Bulgarian Communist Party
Българска Комунистическа Партия Bâlgarska Komunisticheska Partiya |
|
---|---|
First leader | Dimitar Blagoev |
Last leader | Alexander Lilov |
Founded | 1903 |
Dissolved | 3 April 1990 |
Split from | Bulgarian Workers' Social Democratic Party |
Succeeded by | Bulgarian Socialist Party |
Headquarters | Sofia |
Newspaper | Rabotnichesko Delo |
Youth wing | Workers Youth League |
Armed wing | Military organisation of BCP |
Ideology |
Communism Marxism–Leninism |
European affiliation | Balkan Communist Federation (1921–1939) |
International affiliation | Comintern (1919–1943), Cominform (1948–1956) |
Colours | Red, White |
Anthem | The Internationale |
The Bulgarian Communist Party (BCP) (Българска Комунистическа Партия, Bâlgarska Komunisticheska Partiya; БКП, BKP) was the Communist and Marxist-Leninist ruling party of the People's Republic of Bulgaria from 1946 until 1989 when the country ceased to be a communist state. The Bulgarian Communist Party had dominated the Fatherland Front coalition that took power in 1944, late in World War II, after it led a coup against Bulgaria's tsarist regime in conjunction with the Red Army's crossing the border.

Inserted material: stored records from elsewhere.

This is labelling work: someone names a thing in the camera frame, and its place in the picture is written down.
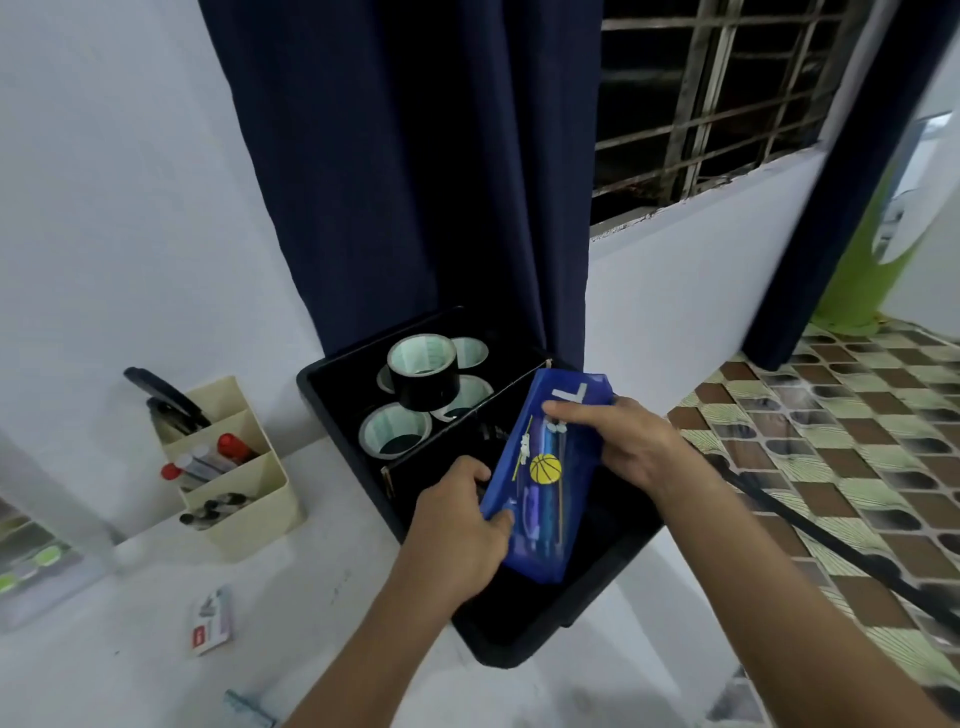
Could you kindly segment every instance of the left hand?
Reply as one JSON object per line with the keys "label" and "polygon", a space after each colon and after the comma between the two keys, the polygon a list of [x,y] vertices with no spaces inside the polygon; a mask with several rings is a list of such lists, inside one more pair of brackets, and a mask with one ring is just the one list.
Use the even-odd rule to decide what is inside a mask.
{"label": "left hand", "polygon": [[507,555],[514,514],[503,510],[484,521],[476,481],[490,468],[461,455],[440,482],[420,493],[390,582],[449,618],[486,587]]}

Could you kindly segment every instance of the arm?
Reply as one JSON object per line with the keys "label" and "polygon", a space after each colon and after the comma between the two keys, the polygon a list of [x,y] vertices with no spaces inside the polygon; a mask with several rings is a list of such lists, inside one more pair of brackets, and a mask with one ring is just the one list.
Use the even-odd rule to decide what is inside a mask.
{"label": "arm", "polygon": [[387,583],[287,728],[390,725],[444,625],[490,583],[507,555],[513,514],[486,522],[477,504],[476,480],[489,478],[487,466],[461,457],[420,494]]}
{"label": "arm", "polygon": [[595,427],[604,462],[656,503],[777,724],[948,726],[924,692],[797,570],[669,423],[633,400],[548,402]]}

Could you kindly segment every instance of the yellow basketball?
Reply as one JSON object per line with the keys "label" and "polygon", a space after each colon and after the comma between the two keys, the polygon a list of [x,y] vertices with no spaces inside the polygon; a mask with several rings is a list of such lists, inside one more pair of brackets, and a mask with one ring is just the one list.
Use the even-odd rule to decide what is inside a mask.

The party's origins lay in the Bulgarian Social Democratic Workers' Party (Tesnyatsi) (Tesni Socialisti, "Narrow Socialists"), which was founded in 1903 after a split in the 10th Congress of the Bulgarian Social Democratic Workers' Party.

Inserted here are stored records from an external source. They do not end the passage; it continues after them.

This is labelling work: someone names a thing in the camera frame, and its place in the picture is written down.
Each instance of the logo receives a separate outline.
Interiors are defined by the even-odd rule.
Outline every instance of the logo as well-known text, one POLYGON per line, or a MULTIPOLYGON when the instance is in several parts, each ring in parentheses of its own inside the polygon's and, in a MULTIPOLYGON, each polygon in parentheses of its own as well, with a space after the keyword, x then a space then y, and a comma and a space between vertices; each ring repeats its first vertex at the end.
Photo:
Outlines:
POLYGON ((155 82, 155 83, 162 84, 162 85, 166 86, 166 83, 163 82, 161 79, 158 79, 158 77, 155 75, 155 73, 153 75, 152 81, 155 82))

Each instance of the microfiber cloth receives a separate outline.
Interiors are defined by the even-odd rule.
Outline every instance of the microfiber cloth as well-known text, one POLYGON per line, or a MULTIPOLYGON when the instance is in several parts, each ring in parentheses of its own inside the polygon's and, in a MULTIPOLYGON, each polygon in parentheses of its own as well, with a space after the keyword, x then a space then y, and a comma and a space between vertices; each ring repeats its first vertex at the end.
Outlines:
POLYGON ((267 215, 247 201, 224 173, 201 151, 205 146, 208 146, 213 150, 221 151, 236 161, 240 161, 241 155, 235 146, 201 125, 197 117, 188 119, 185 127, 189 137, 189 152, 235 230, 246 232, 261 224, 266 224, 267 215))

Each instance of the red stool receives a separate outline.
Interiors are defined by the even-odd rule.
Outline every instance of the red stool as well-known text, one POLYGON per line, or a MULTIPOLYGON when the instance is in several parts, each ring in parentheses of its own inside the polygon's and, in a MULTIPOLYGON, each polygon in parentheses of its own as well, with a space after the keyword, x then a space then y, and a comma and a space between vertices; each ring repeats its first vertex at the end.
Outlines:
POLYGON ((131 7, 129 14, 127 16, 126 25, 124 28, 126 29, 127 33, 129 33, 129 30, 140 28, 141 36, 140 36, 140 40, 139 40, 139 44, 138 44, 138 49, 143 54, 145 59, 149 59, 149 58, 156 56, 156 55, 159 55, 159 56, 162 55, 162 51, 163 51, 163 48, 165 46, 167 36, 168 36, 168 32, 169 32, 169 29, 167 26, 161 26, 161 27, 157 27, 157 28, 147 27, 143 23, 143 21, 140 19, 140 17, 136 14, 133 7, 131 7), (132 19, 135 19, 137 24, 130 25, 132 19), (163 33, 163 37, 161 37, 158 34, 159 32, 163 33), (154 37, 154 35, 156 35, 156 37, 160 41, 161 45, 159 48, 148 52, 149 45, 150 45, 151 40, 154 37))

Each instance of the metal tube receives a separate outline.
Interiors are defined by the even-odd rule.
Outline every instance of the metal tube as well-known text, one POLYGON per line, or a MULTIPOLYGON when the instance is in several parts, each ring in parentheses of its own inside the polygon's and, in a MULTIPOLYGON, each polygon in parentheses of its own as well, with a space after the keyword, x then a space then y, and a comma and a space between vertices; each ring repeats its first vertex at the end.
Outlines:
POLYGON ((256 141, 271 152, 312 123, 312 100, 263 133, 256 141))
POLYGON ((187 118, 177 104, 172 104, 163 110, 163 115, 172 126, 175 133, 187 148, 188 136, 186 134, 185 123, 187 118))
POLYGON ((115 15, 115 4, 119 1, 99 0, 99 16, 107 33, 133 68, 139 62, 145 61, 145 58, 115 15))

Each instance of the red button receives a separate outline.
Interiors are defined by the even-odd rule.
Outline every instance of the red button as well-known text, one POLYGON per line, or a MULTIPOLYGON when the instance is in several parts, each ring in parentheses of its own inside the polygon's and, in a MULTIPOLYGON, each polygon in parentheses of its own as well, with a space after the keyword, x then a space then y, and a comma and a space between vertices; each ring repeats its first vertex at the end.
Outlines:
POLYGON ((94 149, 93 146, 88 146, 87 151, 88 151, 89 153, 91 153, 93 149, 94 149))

The party's founding leader was Dimitar Blagoev, who was the driving force behind the formation of the BSDWP in 1894. It comprised most of the hardline Marxists in the Social Democratic Workers' Party. The party opposed World War I and was sympathetic to the October Revolution in Russia. Under Blagoev's leadership, the party applied to join the Communist International upon its founding in 1919. Upon joining the Comintern the party was reorganised as the Communist Party of Bulgaria.
Georgi Dimitrov was a member of the party's Central Committee from its inception in 1919 until his death in 1949, also serving as Bulgaria's leader from 1946. In 1938 the party merged with the Bulgarian Workers' Party and took the former party's name. In 1948 the BWP reunited with the Social Democrats to become the Bulgarian Communist Party once again.